«Correspondance inédite de Sainte-Beuve avec Mr et Mme Juste Olivier»: recension

Jean de Gourmont
La Correspondance inédite de Sainte-Beuve avec M. et Mme Juste Olivier, que publie Mme Bertrand, avec le concours érudit de M. Léon Séché, nous révèle la vie intime de Sainte-Beuve, sa méthode de travail. Le travail, ce fut pour lui le seul refuge; il s’y livre « pour s’étourdir, comme d’autres au jeu et à la boisson ». Pendant ce temps-là, avoue-t-il, « le reste pour moi n’existe plus, et je crois qu’on me couperait les pattes alors (comme aux rats en rut) je ne m’en apercevrais pas. » Tout contact avec le monde extérieur le blessait : « À chaque sortie, disait-il, on rapporte une blessure : le mot qu’on a entendu, le journal sur lequel on est tombé, le visage que l’angle de la rue vous garde à l’improviste, tout enfin. » Il est des plaques photographiques si sensibles que le moindre rayon de lumières « voile », il y a des sensibilités que le moindre contact « voile » aussi. Ce qu’il réclame de ses amis, les Olivier, durant le séjour qu’il fera chez eux, à Lausanne, c’est la possibilité de s’isoler : « une réclusion entière et absolue et certaine pendant des heures, comme une taupe dans son trou. »

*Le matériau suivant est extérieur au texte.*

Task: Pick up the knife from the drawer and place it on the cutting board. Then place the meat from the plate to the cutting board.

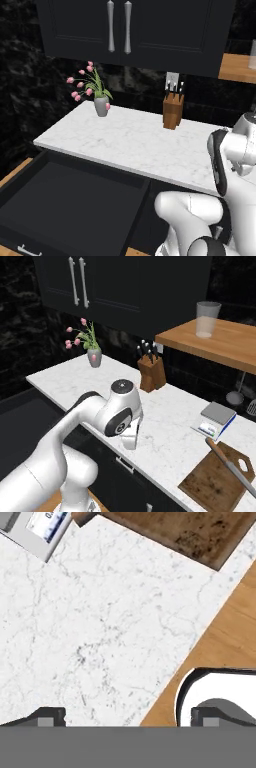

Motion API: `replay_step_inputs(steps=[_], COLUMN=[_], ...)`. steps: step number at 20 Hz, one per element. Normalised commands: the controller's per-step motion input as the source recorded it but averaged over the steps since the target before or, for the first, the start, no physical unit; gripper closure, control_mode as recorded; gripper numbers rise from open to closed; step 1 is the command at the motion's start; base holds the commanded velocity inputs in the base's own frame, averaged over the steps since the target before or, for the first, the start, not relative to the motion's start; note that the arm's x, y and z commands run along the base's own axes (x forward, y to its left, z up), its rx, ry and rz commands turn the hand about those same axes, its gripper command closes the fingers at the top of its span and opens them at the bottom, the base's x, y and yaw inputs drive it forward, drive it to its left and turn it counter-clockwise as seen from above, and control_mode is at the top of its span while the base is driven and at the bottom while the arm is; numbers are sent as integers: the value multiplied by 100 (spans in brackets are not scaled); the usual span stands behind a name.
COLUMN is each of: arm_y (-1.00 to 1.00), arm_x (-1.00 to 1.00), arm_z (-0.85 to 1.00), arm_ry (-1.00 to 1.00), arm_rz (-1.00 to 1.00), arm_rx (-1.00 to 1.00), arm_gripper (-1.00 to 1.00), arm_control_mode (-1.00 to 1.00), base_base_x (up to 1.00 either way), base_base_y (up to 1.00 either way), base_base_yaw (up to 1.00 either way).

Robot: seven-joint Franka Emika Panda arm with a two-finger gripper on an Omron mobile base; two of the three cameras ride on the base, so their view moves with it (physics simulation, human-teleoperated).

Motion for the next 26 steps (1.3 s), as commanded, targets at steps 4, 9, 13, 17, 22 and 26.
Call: replay_step_inputs(steps=[4, 9, 13, 17, 22, 26], arm_y=[85, 81, 17, 0, 0, 0], arm_x=[0, 0, 0, 0, 0, 0], arm_z=[18, 5, -14, 0, 0, 0], arm_ry=[0, 6, 4, 0, 0, 0], arm_rz=[56, 56, 9, 0, 0, 0], arm_rx=[-21, -18, -5, 0, 0, 0], arm_gripper=[-100, -100, -100, -100, -100, -100], arm_control_mode=[-100, -100, 100, 100, 100, 100], base_base_x=[0, 0, -15, -96, -100, -85], base_base_y=[0, 0, 9, 0, -3, -31], base_base_yaw=[0, 0, 0, -1, -6, -39])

Cette correspondance éclaire certains points de la vie et surtout du caractère de Sainte-Beuve; il s’y montre sincèrement tendre et sincèrement méchant, et se plaint, afin d’être consolé; il dit que ce qui ruine tout bonheur, c’est « la vie matérielle non arrangée »; il voudrait avoir des loisirs pour l’amour et pour l’amitié. Mais il faut vivre. Alors, il se fait « pirate de plus en plus ».